As a film lover and reviewer, we have to stay as objective as possible and ask ourselves truthfully,  “How frightened were we” and importantly, “Were we entertained?”  For Jenny and I, we were thoroughly entertained.  Jenny clutched and clamped off the blood supply to my right arm several times during those night-time camera shots.  As a horror fan myself, de-sensitized to most shock and gore, I found Paranormal Activity to be a film that exceeds the mold of most horror flicks because of its relation to the audience.  We relate to the couple because, like most of the audience, we came in as couples and we behave and would have behaved in a similar fashion as the people in the film [with the exception that perhaps most of us would have left the house, called Tangina (reference to Poltergeist), or gotten a young priest and old priest! (reference to The Exorcist)].

Micah, like most men, feel like they can fix anything.  Something goes wrong… what do we need to do?  It’s a mystery to be solved.  Katie gets angered at his attempts to get the spirit to “reveal itself” and like a rebellious child, continues to act like Peter Venkman and attempts to ghost-bust the entity.  But they are missing some vital pieces of equipment- a proton pack, ghost trap and an Ecto-Containment Unit.  Katie’s temper flares in a most realistic fashion, and sends my male body into a quite familiar state- stubborn dismissal.  He humorously asks the entity “What’s your quest?”…  “What’s your favorite color?” -which gave this Monty Python fan a teethful grin and a hardy laugh.

The deduction comes not necessarily from the film’s lack of trying, but from the departure of what a rational human being, when confronted by the supernatural, would do.  At what links would one go to seek help?

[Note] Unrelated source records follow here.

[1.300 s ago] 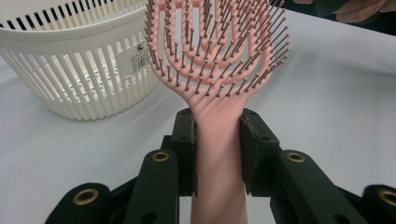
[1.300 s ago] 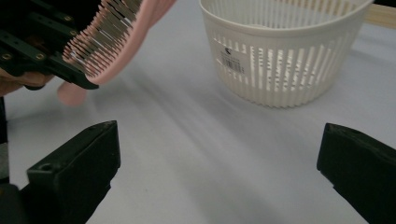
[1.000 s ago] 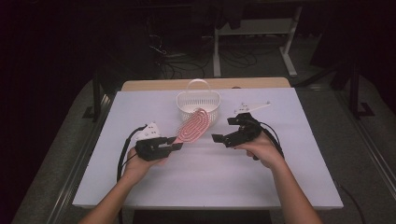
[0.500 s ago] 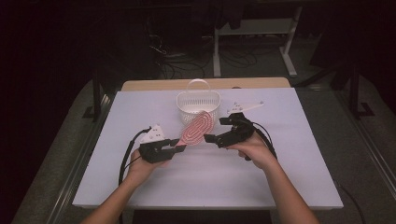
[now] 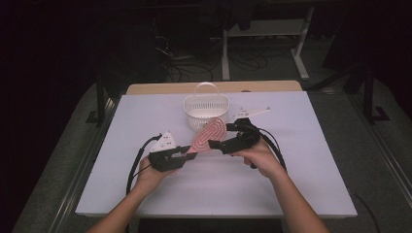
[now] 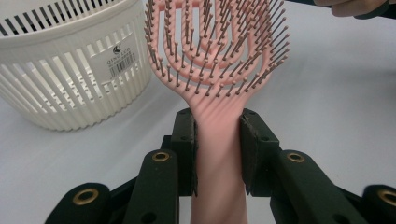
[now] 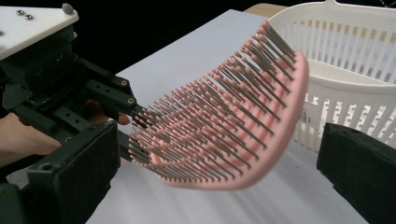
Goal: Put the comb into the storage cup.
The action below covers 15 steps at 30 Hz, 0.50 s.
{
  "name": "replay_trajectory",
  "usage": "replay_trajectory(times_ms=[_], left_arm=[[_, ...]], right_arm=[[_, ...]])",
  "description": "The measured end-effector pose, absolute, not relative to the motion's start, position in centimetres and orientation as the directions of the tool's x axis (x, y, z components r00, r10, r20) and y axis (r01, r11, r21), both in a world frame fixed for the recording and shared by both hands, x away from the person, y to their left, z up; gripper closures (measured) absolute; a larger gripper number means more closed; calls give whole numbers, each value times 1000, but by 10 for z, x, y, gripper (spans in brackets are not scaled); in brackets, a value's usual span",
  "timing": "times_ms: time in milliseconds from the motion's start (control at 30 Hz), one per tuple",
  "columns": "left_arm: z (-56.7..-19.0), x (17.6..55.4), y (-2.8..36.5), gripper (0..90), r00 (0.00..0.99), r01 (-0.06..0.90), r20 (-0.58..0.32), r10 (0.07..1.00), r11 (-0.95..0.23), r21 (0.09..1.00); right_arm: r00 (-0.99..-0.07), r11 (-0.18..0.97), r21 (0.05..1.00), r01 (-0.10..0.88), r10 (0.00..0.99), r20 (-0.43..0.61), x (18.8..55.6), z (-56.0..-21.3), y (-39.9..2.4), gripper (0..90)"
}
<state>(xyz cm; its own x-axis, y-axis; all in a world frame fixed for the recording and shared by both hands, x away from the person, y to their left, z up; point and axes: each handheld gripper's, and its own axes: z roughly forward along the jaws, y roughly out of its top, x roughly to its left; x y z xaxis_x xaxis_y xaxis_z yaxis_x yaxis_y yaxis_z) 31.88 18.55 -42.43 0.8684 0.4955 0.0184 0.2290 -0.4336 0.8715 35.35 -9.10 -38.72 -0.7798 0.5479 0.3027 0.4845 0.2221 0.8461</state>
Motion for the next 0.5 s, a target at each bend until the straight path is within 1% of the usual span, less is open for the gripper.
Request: replay_trajectory(times_ms=[200,333,433,467,500], left_arm=[[-424,319,180,703,872,217,24,489,-430,876],[-426,320,178,704,873,217,23,487,-431,876],[-426,320,178,704,871,215,27,490,-430,877],[-426,320,178,703,871,215,27,490,-430,877],[-426,320,179,703,870,215,27,493,-427,878]], right_arm=[[-775,208,845,492,547,316,355,-388,-89,0],[-771,203,844,497,550,322,357,-391,-86,31],[-770,194,846,497,548,327,358,-392,-84,78],[-770,194,846,497,548,327,358,-392,-84,78],[-764,191,842,504,553,332,359,-393,-84,123]])
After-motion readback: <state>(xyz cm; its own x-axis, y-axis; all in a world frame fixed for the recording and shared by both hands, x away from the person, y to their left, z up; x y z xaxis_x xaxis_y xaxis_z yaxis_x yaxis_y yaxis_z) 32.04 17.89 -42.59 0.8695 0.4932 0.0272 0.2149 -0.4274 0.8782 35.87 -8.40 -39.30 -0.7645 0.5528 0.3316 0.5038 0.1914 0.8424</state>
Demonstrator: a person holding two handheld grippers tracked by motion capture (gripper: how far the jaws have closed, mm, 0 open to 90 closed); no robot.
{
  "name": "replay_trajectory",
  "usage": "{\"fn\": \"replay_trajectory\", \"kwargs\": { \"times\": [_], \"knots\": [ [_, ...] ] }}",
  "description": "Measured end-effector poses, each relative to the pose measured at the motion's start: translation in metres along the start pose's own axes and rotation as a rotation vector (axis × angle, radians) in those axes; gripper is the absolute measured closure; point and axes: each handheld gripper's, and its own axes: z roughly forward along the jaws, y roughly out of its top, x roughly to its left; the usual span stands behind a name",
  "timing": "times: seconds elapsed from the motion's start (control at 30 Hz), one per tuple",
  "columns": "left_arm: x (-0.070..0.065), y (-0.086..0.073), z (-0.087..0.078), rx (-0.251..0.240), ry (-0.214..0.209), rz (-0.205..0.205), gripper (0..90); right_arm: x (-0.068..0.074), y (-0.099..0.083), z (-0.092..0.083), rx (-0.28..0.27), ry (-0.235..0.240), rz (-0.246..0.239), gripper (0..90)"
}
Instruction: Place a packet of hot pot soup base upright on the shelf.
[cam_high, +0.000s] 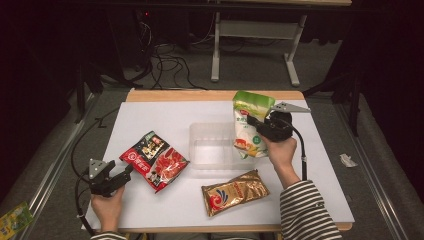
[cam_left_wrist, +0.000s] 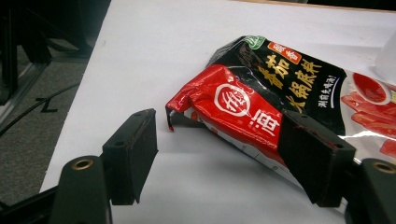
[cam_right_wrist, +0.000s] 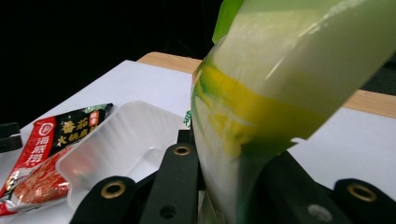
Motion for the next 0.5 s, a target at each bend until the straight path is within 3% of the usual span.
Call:
{"fn": "replay_trajectory", "kwargs": {
  "times": [0.5],
  "knots": [
    [0.000, 0.000, 0.000, 0.000, -0.003, -0.001, 29.2, 0.001, -0.002, 0.020, 0.022, -0.078, -0.036, 83.3]
  ]
}}
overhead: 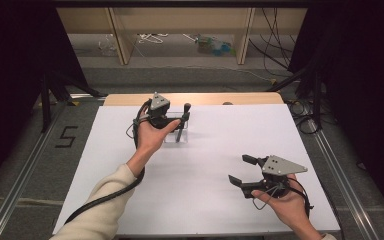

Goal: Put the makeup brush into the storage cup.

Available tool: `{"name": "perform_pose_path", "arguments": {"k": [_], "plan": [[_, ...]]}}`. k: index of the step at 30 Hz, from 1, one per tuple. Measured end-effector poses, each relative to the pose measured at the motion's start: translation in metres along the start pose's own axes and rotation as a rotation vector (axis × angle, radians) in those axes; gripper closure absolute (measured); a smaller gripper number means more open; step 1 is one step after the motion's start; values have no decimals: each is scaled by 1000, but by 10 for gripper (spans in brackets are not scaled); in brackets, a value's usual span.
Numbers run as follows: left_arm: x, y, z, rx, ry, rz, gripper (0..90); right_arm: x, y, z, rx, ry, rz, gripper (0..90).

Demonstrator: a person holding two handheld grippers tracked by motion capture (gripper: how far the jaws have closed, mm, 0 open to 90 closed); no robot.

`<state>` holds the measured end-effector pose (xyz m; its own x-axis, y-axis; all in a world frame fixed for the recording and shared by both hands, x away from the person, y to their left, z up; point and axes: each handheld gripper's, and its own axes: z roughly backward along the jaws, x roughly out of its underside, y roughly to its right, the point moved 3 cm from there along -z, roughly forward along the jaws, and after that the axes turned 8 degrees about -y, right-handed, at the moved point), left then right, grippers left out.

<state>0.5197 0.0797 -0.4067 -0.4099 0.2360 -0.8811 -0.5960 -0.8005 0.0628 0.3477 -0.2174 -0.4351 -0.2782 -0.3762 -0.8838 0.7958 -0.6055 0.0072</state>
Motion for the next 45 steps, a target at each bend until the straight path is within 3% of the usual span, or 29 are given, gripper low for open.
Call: {"name": "perform_pose_path", "arguments": {"k": [5, 10, 19, 26, 35, 41, 45], "plan": [[-2, 1, 12, 19, 6, -42, 85, 0, 0, -1, 3, 3, 0, 192], [-3, 0, 23, 19, 18, -38, 77, 0, 0, -1, 2, 4, -2, 192], [0, 4, 40, 34, 35, -68, 72, 0, 0, 0, 3, 3, 2, 191], [6, 10, 52, 65, 50, -74, 70, -1, 0, -1, 8, 17, -4, 189], [14, 21, 69, 115, 105, -81, 88, -2, 2, 2, 7, 23, -3, 185], [23, 26, 78, 131, 108, -91, 87, -2, 4, 1, 11, 49, -6, 184], [30, 28, 85, 139, 113, -92, 88, -2, 4, 4, 15, 32, -12, 184]]}}
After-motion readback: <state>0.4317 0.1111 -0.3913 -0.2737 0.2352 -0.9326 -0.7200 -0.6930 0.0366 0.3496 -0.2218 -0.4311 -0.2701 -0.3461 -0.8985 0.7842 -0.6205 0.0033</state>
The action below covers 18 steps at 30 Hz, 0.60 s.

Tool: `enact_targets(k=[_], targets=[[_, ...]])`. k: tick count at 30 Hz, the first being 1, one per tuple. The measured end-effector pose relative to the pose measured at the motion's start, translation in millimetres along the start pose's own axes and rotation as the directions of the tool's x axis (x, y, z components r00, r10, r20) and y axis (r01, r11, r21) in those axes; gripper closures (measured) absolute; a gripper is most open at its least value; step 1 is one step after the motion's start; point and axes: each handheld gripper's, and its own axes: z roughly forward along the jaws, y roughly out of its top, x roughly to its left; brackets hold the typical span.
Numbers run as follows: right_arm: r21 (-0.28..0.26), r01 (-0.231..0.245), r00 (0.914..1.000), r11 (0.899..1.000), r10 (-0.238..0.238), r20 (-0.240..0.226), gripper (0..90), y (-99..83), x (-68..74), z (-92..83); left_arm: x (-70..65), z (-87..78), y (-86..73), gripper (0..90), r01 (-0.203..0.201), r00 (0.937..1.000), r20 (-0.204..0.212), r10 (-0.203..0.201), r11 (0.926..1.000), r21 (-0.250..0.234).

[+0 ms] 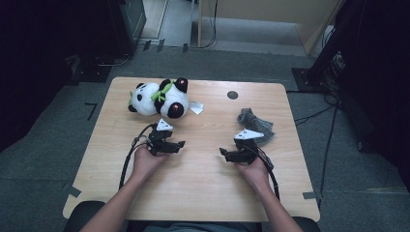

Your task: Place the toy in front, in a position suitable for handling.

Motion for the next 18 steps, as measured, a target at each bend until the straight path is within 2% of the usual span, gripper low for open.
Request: enact_targets(k=[2, 5, 7, 9, 12, 15, 16, 18], targets=[[-0.005, -0.016, 0.9999, 1.000, 0.016, -0.006, 26.4, 1.9, -1.1, -3.2, 1.1, -3.2, 1.3, 29.2, -0.005, 1.0000, -0.001, 0.005, 1.0000, -0.004], [-0.002, -0.009, 1.0000, 1.000, 0.009, 0.002, 27.8, 5.7, -2.4, -7.5, 4.3, -8.8, 3.5, 29.4, -0.002, 1.0000, 0.000, 0.002, 0.9999, -0.010], [0.004, -0.007, 1.0000, 1.000, 0.007, -0.007, 30.3, 9.7, -4.4, -10.3, 6.9, -11.8, 5.1, 31.7, 0.000, 0.9999, 0.014, 0.000, 1.0000, -0.007], [-0.005, -0.008, 0.9999, 1.000, 0.008, -0.011, 31.0, 13.2, -7.6, -13.1, 8.5, -14.6, 6.2, 31.5, -0.007, 0.9999, 0.009, 0.007, 1.0000, -0.007], [-0.024, -0.008, 0.9999, 1.000, 0.008, -0.011, 32.6, 14.3, -11.7, -16.1, 10.8, -19.2, 7.3, 32.0, 0.001, 0.9998, 0.019, -0.001, 0.9993, -0.037], [-0.028, -0.009, 0.9999, 1.000, 0.009, -0.007, 34.3, 14.9, -14.2, -17.9, 11.4, -23.1, 10.1, 31.5, -0.024, 0.9995, 0.020, 0.025, 0.9987, -0.046], [-0.029, -0.006, 1.0000, 1.000, 0.006, -0.004, 34.3, 15.1, -14.2, -18.0, 11.7, -24.1, 11.8, 31.5, -0.041, 0.9988, 0.026, 0.042, 0.9986, -0.034], [-0.015, -0.006, 0.9999, 1.000, 0.006, -0.011, 34.5, 17.6, -14.9, -18.3, 12.4, -25.1, 13.5, 30.5, -0.046, 0.9985, 0.028, 0.047, 0.9987, -0.022]])
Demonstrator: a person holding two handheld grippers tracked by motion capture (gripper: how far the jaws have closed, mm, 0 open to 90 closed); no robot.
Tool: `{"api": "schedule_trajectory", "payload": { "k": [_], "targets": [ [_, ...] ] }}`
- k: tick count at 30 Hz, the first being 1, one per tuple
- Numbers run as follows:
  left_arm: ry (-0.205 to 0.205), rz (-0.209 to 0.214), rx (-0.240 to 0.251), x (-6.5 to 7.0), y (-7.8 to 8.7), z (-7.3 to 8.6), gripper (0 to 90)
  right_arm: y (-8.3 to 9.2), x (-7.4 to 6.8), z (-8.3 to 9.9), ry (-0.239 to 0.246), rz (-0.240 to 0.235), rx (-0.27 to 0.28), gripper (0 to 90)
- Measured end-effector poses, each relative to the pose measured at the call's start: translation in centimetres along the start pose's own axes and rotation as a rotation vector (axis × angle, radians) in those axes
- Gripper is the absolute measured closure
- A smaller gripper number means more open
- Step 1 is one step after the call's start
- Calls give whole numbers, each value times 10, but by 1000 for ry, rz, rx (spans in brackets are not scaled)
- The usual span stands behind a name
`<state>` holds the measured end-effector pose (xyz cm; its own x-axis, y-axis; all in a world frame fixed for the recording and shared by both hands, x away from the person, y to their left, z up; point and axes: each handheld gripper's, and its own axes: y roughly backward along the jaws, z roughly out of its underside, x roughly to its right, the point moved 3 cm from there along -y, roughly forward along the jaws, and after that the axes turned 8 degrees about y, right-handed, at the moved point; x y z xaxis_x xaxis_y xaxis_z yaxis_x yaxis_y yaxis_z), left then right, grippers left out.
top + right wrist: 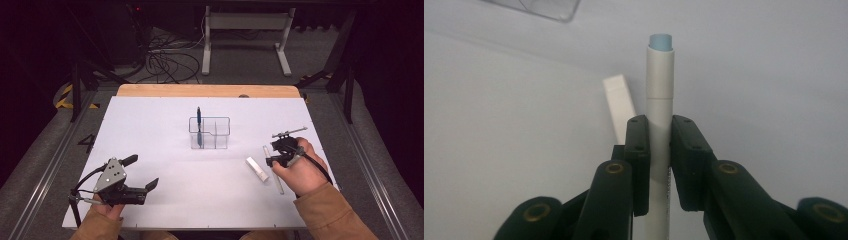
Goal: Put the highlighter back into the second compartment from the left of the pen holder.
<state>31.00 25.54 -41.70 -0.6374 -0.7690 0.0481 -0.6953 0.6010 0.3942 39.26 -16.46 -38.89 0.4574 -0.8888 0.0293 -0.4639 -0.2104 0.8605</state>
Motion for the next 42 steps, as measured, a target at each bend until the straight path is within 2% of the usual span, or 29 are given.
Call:
{"api": "schedule_trajectory", "payload": {
  "k": [11,16,21,31,37,42],
  "targets": [
    [5,-17,1,0,5,3,46,9,-13,-24,83,-40,173,797],
    [8,-24,-1,-1,7,4,46,14,-19,-35,108,-96,256,797],
    [12,-28,3,-1,10,5,46,17,-23,-44,145,-123,346,797],
    [13,-31,3,-1,10,5,46,18,-28,-61,170,-175,518,797],
    [12,-30,3,-1,10,5,46,19,-30,-69,170,-220,618,796],
    [14,-29,3,-1,10,5,46,19,-33,-75,165,-250,681,797]
  ]
}}
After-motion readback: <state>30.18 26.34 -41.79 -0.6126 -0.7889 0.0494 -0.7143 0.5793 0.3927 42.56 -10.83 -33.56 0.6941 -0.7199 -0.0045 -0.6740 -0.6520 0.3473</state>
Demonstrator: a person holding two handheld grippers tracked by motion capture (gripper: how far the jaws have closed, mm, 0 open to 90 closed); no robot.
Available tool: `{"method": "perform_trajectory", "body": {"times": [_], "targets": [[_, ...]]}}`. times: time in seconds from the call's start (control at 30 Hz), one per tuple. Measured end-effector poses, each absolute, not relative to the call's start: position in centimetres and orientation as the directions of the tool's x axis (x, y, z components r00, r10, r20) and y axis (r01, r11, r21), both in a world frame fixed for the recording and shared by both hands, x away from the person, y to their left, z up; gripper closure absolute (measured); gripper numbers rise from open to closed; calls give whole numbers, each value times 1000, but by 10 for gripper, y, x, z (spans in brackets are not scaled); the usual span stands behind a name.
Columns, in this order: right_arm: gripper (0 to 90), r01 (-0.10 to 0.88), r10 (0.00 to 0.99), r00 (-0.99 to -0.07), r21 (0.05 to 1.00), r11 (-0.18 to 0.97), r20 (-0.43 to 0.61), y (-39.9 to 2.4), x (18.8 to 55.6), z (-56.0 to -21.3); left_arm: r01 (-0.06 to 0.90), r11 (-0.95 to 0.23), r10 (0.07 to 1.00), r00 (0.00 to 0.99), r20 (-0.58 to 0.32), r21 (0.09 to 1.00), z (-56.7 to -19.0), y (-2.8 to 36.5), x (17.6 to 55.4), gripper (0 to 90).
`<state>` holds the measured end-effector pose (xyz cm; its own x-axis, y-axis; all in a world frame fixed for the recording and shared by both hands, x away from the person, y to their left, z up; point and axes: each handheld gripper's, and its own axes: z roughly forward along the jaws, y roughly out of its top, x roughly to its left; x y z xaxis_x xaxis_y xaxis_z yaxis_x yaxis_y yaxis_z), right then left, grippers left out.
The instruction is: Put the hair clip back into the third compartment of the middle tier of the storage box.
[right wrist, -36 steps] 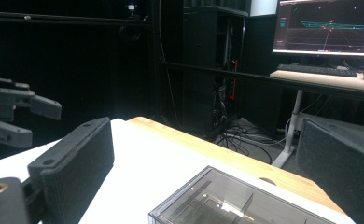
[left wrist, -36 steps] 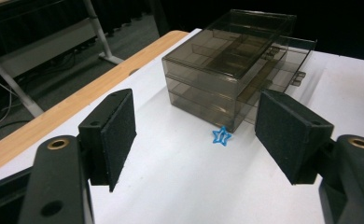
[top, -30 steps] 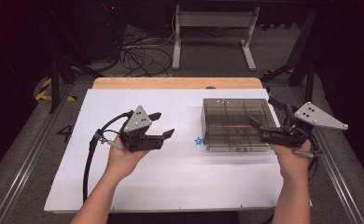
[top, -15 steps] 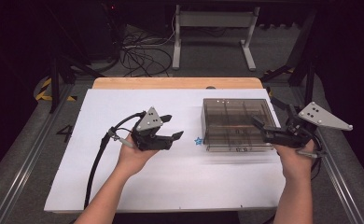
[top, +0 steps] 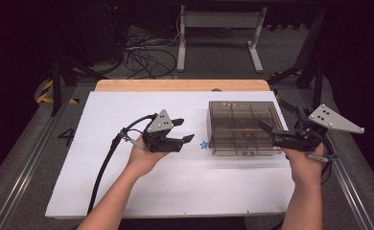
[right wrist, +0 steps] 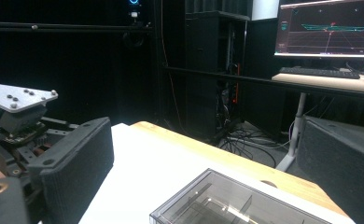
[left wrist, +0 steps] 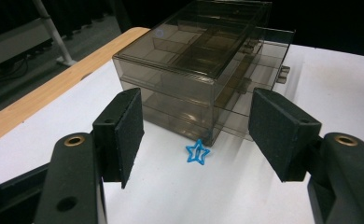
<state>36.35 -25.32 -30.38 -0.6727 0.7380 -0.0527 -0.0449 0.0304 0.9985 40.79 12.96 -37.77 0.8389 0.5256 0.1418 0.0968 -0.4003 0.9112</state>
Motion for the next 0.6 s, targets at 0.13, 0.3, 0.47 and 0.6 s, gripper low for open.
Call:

Katie and Micah didn’t realistically seek hard enough and it can’t help but to come across to the audience.  The movie, although a bit slow at the beginning, comes through in big ways.  Shot stylistically like The Blair Witch Project and Cloverfield, Paranormal Activity gave more depth by creating a force/entity that audiences are familiar with (by way of shows like Ghost Hunters and Supernatural) – but by which the force remains unknown, unexplainable and unstoppable.  Watch for yourself and give your comments below.  We want to know!

On a similar note – and this is the truth – Jenny and I had a brush with the “paranormal” just today.  Coincidence or not?  What did happen is that we had just finished our martial art class and were ready to leave the studio when a necklace, encased in an airtight plastic necklace holder, swung against the side of the container and continued to swing from side-to-side while the remaining 3 necklaces remained still.  A bit freaked out, but still skeptical, I peered around and didn’t find anything that could have moved it… no black cat.. no gremlin.  Jenny and I were the only witnesses.  But it gets me thinking… are the spirits a bit more alive on Halloween?